The record was tendered to the clerk of this court on December 11, 2002. Because the record was not received within 90 days of the effective date of the notice of appeal, Ms. Reynolds was advised that a motion for rule on the clerk would be necessary. Ms. Reynolds was still Warren’s attorney of record because there was no order in the record relieving her as counsel before the notice of appeal was filed. See Ark. R. App. P. — Crim. 16.
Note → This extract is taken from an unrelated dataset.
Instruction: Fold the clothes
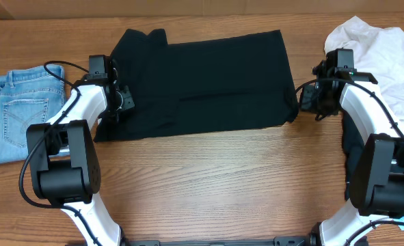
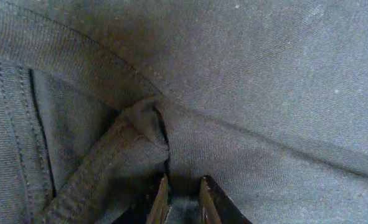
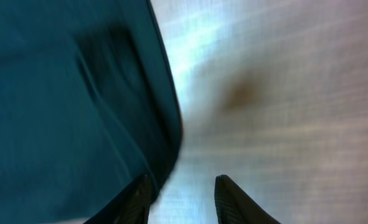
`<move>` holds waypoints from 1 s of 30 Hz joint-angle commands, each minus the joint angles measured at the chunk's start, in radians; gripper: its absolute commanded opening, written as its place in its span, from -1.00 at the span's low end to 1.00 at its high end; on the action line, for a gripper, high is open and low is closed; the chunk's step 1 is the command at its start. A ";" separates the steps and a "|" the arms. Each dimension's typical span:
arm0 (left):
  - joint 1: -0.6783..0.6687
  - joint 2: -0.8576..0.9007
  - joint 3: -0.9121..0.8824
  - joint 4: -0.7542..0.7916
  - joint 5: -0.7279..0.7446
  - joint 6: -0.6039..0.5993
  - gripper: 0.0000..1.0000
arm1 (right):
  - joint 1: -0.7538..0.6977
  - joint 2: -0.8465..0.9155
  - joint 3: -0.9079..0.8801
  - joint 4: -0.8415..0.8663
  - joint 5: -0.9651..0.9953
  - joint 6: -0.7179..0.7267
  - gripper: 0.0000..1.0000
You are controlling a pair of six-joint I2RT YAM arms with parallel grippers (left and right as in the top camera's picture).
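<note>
A black garment [image 1: 202,82] lies spread flat across the far half of the table. My left gripper [image 1: 117,102] sits at its left edge. In the left wrist view that gripper [image 2: 182,190] is shut on a bunched fold of the black fabric [image 2: 246,93] by a seam. My right gripper [image 1: 305,101] is at the garment's right edge. In the blurred right wrist view it [image 3: 182,190] stands open, its left finger against the garment's hem [image 3: 165,118], bare wood between the fingers.
Folded blue jeans [image 1: 20,109] lie at the far left. A crumpled white cloth [image 1: 386,55] is heaped at the far right, with a dark cloth [image 1: 347,145] under the right arm. Wooden table [image 1: 208,184] stretches along the front.
My right gripper has opened and let go of the garment's right edge. The garment now lies a little further left. My left gripper has closed tighter on the fold at the left edge.
My right gripper was shut on the right hem through all earlier moments, while my left gripper stood open at the left edge, then narrowed over a fold. Now the left is shut on the fold, the right is open, and the garment has shifted left.
</note>
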 commanded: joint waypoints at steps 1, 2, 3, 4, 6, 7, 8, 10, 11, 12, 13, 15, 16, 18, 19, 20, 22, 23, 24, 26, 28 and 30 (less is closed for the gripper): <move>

Instead of filing a motion for rule on the clerk, Ms. Reynolds filed the instant “Response to Request for Rule on the Clerk.” She states that Warren no longer wanted her as his attorney, and that she was not made aware by Warren or the circuit court clerk that a timely notice of appeal had been filed. She also notes that Warren picked up the record and was informed by the deputy circuit clerk that the record was due to be filed in the appellate court that same day, December 2, 2002, but he did not tender the *565record until nine days later. Reynolds declines to accept responsibility for the late tender of the record in these circumstances and asks to be relieved of further responsibility in the matter. She asks in the alternative that, if this Court should be unwilling to accept her declining of responsibility for the late tender, the matter be remanded for a fact-finding hearing.

This court dealt with a similar situation in the case of Bealer v. State, 314 Ark. 352, 862 S.W.2d 259 (1993). In Bealer, the petitioner’s attorney was unaware that his client had filed the appeal pro se without informing his attorney of his intentions. The trial court ruled that the petitioner waived his right to appeal by not directly informing his attorney within thirty days of the end of his trial. Id. This court reversed, holding that the filing of a timely notice of appeal pro se is proof of the defendant’s desire to appeal. Id. The court also held that an attorney who has not been relieved as counsel by the trial court must be held responsible for being aware of filings in the case in which he or she has remained the attorney of record. Id.

Bealer is controlling in this case, and Ms. Reynolds is responsible for being aware of the filing of the notice of appeal. Ms. Reynolds must file within thirty days from the date of this per curiam a motion and affidavit, accepting fault for an untimely filing of the record. Upon filing same, the motion for rule on the clerk to accept the record will be granted, and a copy of the opinion will be forwarded to the Committee on Professional Conduct.

Simultaneously with her “Response to Request for Motion for Rule on the Clerk,” Ms. Reynolds also filed a “Motion to be Relieved as Counsel,” arguing that Warren will not be prejudiced by proceeding pro se because he is already defacto proceeding pro se. According to Rule 16 of the Arkansas Rules of Appellate Procedure-Criminal, after the notice of appeal is filed with this court, we shall have exclusive jurisdiction to relieve counsel in the interest of justice or for other sufficient cause. Ms. Reynolds has not met these conditions and her motion is denied.